It matters what your food eats.
Well winter is finally here...with a vengeance. Green pastures have faded into a dim memory, and all of our ruminants (beef and dairy animals and sheep) are settled into their winter diet of 'baleage'. We spent much of our time and energy in the green season mowing, raking, baling and wrapping about 1,300 round bales. It occurred to us that many of you may not know much about this important component of what your food eats.
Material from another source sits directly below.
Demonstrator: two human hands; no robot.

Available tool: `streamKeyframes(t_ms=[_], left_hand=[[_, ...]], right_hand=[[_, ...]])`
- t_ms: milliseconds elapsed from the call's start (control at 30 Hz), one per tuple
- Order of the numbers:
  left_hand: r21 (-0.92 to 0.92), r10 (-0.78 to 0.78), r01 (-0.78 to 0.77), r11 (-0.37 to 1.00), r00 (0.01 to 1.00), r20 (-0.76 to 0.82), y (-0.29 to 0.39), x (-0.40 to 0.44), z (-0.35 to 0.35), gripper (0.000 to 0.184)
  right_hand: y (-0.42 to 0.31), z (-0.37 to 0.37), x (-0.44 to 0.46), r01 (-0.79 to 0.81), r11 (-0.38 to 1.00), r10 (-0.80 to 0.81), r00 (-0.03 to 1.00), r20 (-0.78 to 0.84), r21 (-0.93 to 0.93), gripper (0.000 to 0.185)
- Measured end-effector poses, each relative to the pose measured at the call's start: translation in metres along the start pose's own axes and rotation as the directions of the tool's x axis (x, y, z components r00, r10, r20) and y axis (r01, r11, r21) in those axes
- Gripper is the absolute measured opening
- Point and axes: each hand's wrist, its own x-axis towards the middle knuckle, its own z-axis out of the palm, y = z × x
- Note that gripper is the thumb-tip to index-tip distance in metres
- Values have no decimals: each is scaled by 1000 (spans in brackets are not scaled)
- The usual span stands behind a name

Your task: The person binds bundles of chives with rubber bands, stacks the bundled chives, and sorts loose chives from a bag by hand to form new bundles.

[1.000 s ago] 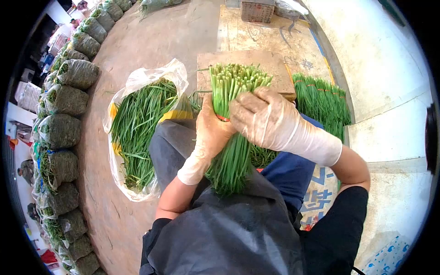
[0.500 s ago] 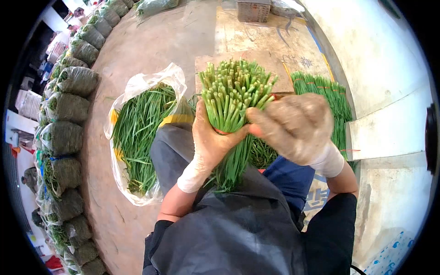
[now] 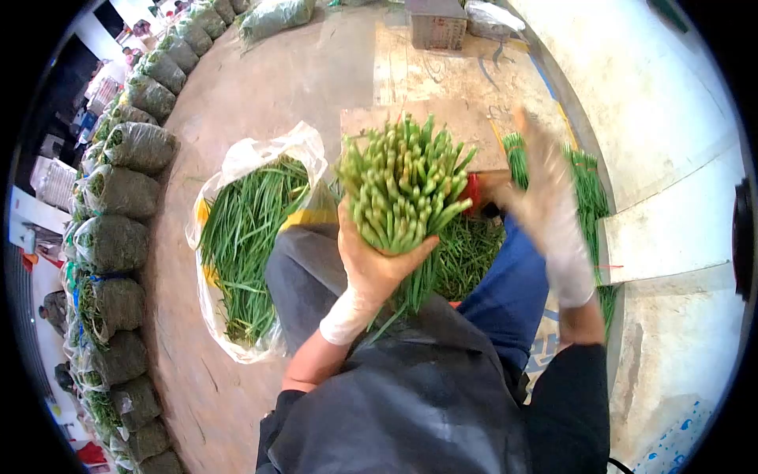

We choose to 'ensile' most of our best hay. Ensiling is baling it at a high moisture content that would allow the hay to rot in the presence of air. To get around this, we push our bales through an ingenious wrapping contraption...it hermetically seals the bales so the sugars in the hay can ferment anaerobically (without air.) Have any of you ever made sauerkraut? Same principle. We end up with high moisture hay that is far superior to most dry hay. The most nutritive part of hay are the grass/clover leaves... the problem with baling dry hay is that the raking and baling process shatters the fragile dry leaves and much of the precious sugar, fats, and proteins in the hay ends up blowing out the back of the baler... leaving mostly non-nutritive stems... we call that pine-needle and sawdust hay. By baling the hay wet, we virtually eliminate leaf shatter loss. A tremendous challenge to 100% grassfed farming is getting sufficient energy (sugar) in the hay to balance its high protein levels. The baleage has a remarkable sweet smell that causes the animals to totally forget their manners and get pushy at the feeders. Also, the fermented hay is extremely high in probiotic activity which is an enormous immune system booster to the animals... obviously, healthy animals produce healthy food.
We end up with a fair bit of plastic to deal with by the end of the season but it ends up being fully recycled, and wrapping our round bales allows us to store 5 barns worth of feed outdoors... no barns to build and no barn property taxes to pay on tubes of wrapped bales laying outside on the ground! We think fermented hay is a no-brainer, win/win situation for the farmer, the animals and for our valuable customers and their families. We hope you agree!